Druck auf WissenschaftlerInnen #2
BAYER kann es nicht lassen. U.S. RIGHT TO KNOW (US RTK) zufolge (s. o.) versuchte der Leverkusener Multi in Tateinheit mit SYNGENTA noch auf eine weitere Untersuchung zur Bienengefährlichkeit von mit Pestiziden gebeiztem Saatgut Einfluss zu nehmen. Schon der Vertrag, den das Unternehmen mit der „Iowa State University“ schloss, ließ in dieser Hinsicht keine Fragen offen. Dieser ermächtigte den Konzern-Wissenschaftler Dan Schmehl nämlich, seinen KollegInnen von der Hochschule, beim „Design, der Durchführung und der Interpretation der Studie“ zur Hand zu gehen. Überdies machte der Kontrakt ganz konkrete Vorgaben. „Spezifische Methoden von BAYER werden eingesetzt, um Proben von Pollen, Nektar, Blättern, Wasser und Boden von den Feldern zu nehmen“, hieß es darin etwa. Und im Weiteren hatten die „Best-Practice-Methoden von BAYER CROPSCIENCE“ zur Anwendung zu kommen. Zur Rede gestellt, wiegelte der Leverkusener Multi ab. Er sprach lediglich von „Unterstützung (z. B. durch unverbindliche Vorschläge für Studien-Design, Datenerfassung, Daten-Analyse)“ und bekannte sich ansonsten mit großen Worten zur Freiheit der Wissenschaft.

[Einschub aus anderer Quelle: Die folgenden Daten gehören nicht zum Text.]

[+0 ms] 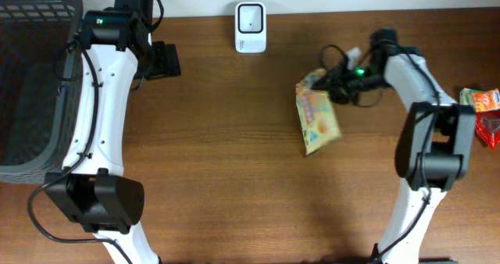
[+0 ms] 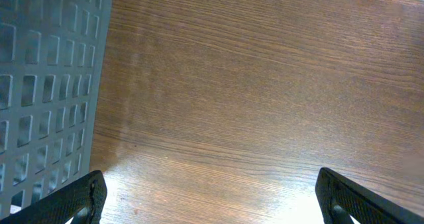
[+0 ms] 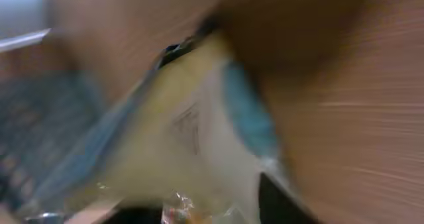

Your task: Scan the item barcode

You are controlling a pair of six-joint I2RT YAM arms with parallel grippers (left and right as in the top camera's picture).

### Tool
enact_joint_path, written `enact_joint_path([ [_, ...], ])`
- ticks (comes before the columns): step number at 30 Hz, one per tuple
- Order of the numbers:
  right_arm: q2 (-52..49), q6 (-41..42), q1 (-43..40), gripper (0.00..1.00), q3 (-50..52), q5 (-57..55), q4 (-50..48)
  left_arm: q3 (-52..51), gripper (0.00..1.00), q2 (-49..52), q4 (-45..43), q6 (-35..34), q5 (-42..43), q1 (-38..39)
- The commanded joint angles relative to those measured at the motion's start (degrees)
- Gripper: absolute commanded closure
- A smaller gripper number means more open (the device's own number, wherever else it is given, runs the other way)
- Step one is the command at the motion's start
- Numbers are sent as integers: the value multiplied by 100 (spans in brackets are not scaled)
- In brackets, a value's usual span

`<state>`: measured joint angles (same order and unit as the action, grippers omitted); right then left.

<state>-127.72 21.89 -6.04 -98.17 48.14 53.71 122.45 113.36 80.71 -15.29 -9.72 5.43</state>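
A yellow snack bag [image 1: 316,117] hangs in the middle right of the overhead view, its colourful printed face turned up. My right gripper [image 1: 334,84] is shut on the bag's upper end. In the right wrist view the bag [image 3: 192,131] is a yellow and blue blur filling the frame, with one dark finger [image 3: 281,199] beside it. The white scanner [image 1: 250,16] stands at the table's far edge, left of and beyond the bag. My left gripper [image 2: 212,207] is open over bare wood beside the basket, holding nothing.
A grey mesh basket [image 1: 31,76] fills the far left corner, and its wall [image 2: 46,85] shows in the left wrist view. An orange packet [image 1: 478,100] and a red packet [image 1: 488,127] lie at the right edge of the wooden table [image 1: 234,162].
The right wrist has turned, so the bag shows its colourful front upward instead of its pale back, and it sits a little further left. The left arm has not moved.
The bag first lay flat, pale back up, with my right gripper open over its top end. Then the gripper was shut on it and held it up further right. Then it hung nearer the scanner, and now it is turned front face up.
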Motion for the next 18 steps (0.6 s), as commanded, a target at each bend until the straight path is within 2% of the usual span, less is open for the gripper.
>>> enact_joint_path([
  [1,61,-332,-601,45,-192,-2310,632,24,1,-44,-11,-55,-44,-24],
  [2,103,-566,-787,38,-636,-2583,1156,24,1,-44,-11,-55,-44,-20],
  [4,144,-850,-903,34,-1480,-2750,1998,24,1,-44,-11,-55,-44,-20],
  [6,146,-1410,-798,36,-2533,-2743,3086,24,1,-44,-11,-55,-44,-20],
  [7,146,-1873,-619,41,-2815,-2745,3585,24,1,-44,-13,-55,-44,-20],
  [9,129,-2365,-240,41,-2761,-2806,3980,24,1,-44,-11,-55,-44,-20],
  [11,125,-2400,306,41,-2315,-3552,3764,24,1,-44,-13,-55,-44,-20],
  [13,125,-2398,769,36,-1718,-4127,3329,24,1,-44,-11,-55,-44,-20],
  [16,125,-1779,1287,35,-699,-5252,2247,24,1,-44,-11,-55,-44,-24],
  [18,125,-1773,1360,35,-138,-5272,1508,24,1,-44,-11,-55,-44,-24],
])
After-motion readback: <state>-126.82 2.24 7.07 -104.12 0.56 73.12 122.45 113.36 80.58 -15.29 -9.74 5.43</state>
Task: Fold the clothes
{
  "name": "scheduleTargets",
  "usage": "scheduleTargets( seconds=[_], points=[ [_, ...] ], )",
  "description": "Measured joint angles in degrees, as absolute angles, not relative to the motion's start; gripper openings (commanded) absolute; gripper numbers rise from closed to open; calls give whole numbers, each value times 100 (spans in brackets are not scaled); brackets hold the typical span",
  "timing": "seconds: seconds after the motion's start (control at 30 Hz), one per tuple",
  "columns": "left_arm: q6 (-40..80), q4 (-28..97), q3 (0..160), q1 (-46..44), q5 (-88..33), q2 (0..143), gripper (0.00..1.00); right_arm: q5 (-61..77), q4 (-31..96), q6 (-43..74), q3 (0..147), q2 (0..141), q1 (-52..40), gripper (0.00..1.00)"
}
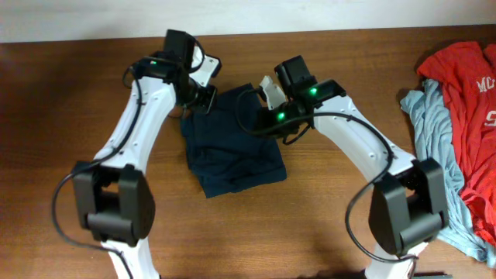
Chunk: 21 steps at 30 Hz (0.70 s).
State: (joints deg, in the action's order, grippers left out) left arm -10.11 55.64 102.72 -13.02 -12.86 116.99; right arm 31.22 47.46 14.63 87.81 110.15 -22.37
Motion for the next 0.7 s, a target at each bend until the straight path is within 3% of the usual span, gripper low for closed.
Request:
scheduleTargets(
  seconds=[0.33,0.7],
  points=[
    [-1096,5424,10274,-1372,-1358,13008,36,3570,4805,1347,8691,11979,-2539,8],
    [-1096,5439,10298,-1341,-1391,13008,36,2971,6895,834,8611,12254,-2694,4]
  ],
)
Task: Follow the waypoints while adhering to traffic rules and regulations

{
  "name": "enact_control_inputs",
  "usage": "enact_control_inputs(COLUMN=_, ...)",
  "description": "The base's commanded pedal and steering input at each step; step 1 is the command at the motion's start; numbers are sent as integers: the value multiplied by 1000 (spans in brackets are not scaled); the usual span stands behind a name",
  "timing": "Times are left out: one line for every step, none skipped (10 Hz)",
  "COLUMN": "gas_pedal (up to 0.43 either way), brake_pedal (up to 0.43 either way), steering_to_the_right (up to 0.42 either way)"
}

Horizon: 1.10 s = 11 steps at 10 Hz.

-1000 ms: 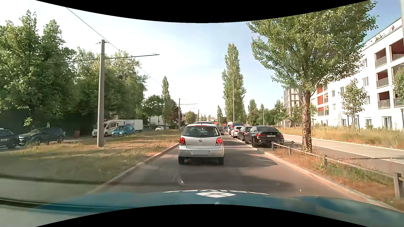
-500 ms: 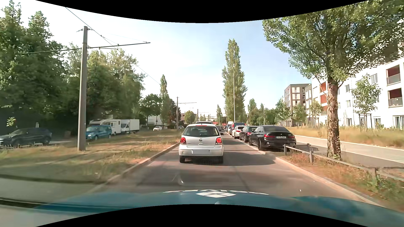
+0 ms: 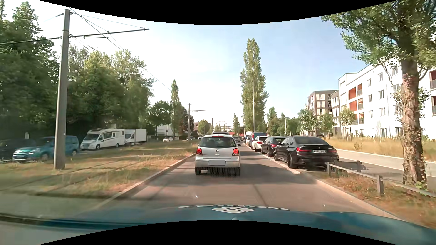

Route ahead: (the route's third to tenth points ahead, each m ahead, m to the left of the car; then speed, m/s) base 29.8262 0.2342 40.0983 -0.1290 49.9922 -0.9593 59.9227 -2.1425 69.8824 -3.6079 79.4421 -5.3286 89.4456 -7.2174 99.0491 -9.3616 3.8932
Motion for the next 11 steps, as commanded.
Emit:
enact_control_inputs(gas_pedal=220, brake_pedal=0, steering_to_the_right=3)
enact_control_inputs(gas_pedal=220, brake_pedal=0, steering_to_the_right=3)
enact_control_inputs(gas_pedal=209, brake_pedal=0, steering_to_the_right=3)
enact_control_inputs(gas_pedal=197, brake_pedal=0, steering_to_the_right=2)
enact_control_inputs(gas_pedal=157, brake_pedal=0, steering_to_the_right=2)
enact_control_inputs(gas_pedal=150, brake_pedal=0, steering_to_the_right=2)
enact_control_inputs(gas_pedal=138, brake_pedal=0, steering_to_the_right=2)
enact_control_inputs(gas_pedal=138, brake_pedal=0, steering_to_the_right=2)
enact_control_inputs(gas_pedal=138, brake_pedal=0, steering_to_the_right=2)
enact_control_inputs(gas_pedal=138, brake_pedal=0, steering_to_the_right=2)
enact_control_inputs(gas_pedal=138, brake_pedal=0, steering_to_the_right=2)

BAYER gliedert Biologika aus
Der Leverkusener Multi gliedert seine Forschung an Agrar-Produkten auf biologischer Basis aus. Der Konzern überlässt diese vollständig dem US-Unternehmen GINKGO BIOWORKS, mit dem er bereits seit Langem kooperiert und z. B. das Joint Venture JOYN BIO betreibt. Auf eine Entwicklung von JOYN BIO setzt BAYER dann auch die größten kommerziellen Hoffnungen: ein Biologikum auf Mikroben-Basis, das eine Alternative zu traditionellem Stickstoff-Dünger bieten soll.